= REQUIREMENT =
Print the data again, exactly.

= SUPPLIED DATA =
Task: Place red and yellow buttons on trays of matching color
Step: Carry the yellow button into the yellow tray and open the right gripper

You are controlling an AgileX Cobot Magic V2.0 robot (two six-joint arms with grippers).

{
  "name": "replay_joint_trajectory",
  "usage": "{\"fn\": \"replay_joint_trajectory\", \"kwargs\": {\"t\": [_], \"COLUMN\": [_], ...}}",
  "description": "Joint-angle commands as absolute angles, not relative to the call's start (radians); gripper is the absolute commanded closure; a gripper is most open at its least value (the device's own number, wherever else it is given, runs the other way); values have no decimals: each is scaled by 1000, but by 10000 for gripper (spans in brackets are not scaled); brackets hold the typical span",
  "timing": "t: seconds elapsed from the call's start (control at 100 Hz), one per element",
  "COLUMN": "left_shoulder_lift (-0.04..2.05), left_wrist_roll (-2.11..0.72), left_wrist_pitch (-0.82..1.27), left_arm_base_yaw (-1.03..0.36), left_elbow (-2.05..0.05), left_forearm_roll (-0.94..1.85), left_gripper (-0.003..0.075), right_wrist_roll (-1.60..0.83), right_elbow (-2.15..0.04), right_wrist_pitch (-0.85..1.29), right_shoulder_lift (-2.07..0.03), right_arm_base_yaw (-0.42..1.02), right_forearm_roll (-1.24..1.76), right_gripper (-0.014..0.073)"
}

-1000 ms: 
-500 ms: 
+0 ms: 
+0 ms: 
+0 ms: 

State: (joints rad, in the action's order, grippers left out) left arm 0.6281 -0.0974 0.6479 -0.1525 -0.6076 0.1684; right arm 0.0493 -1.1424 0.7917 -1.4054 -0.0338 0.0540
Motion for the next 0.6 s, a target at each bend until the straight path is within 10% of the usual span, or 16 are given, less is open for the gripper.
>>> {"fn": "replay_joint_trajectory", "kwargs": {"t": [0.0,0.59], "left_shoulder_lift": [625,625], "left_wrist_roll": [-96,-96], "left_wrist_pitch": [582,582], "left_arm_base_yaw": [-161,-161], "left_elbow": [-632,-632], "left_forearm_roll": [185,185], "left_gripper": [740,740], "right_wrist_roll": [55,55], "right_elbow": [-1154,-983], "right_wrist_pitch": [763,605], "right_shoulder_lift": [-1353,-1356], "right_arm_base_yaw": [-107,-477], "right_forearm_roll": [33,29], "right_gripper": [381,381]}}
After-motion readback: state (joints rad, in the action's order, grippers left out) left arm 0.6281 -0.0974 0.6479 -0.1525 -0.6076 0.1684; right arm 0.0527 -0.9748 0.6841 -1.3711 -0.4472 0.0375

= EXERCISE OUTPUT =
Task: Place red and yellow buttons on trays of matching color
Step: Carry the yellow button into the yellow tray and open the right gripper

You are controlling an AgileX Cobot Magic V2.0 robot (two six-joint arms with grippers).

{
  "name": "replay_joint_trajectory",
  "usage": "{\"fn\": \"replay_joint_trajectory\", \"kwargs\": {\"t\": [_], \"COLUMN\": [_], ...}}",
  "description": "Joint-angle commands as absolute angles, not relative to the call's start (radians); gripper is the absolute commanded closure; a gripper is most open at its least value (the device's own number, wherever else it is given, runs the other way); values have no decimals: each is scaled by 1000, but by 10000 for gripper (spans in brackets are not scaled); brackets hold the typical span",
  "timing": "t: seconds elapsed from the call's start (control at 100 Hz), one per element",
  "COLUMN": "left_shoulder_lift (-0.04..2.05), left_wrist_roll (-2.11..0.72), left_wrist_pitch (-0.82..1.27), left_arm_base_yaw (-1.03..0.36), left_elbow (-2.05..0.05), left_forearm_roll (-0.94..1.85), left_gripper (-0.003..0.075), right_wrist_roll (-1.60..0.83), right_elbow (-2.15..0.04), right_wrist_pitch (-0.85..1.29), right_shoulder_lift (-2.07..0.03), right_arm_base_yaw (-0.42..1.02), right_forearm_roll (-1.24..1.76), right_gripper (-0.014..0.073)"
}

-1000 ms: 
-500 ms: 
+0 ms: 
+0 ms: 
+0 ms: 

State: (joints rad, in the action's order, grippers left out) left arm 0.6281 -0.0974 0.6479 -0.1525 -0.6076 0.1684; right arm 0.0493 -1.1424 0.7917 -1.4054 -0.0338 0.0540
Motion for the next 0.6 s, a target at each bend until the straight path is within 10% of the usual span, or 16 are given, less is open for the gripper.
>>> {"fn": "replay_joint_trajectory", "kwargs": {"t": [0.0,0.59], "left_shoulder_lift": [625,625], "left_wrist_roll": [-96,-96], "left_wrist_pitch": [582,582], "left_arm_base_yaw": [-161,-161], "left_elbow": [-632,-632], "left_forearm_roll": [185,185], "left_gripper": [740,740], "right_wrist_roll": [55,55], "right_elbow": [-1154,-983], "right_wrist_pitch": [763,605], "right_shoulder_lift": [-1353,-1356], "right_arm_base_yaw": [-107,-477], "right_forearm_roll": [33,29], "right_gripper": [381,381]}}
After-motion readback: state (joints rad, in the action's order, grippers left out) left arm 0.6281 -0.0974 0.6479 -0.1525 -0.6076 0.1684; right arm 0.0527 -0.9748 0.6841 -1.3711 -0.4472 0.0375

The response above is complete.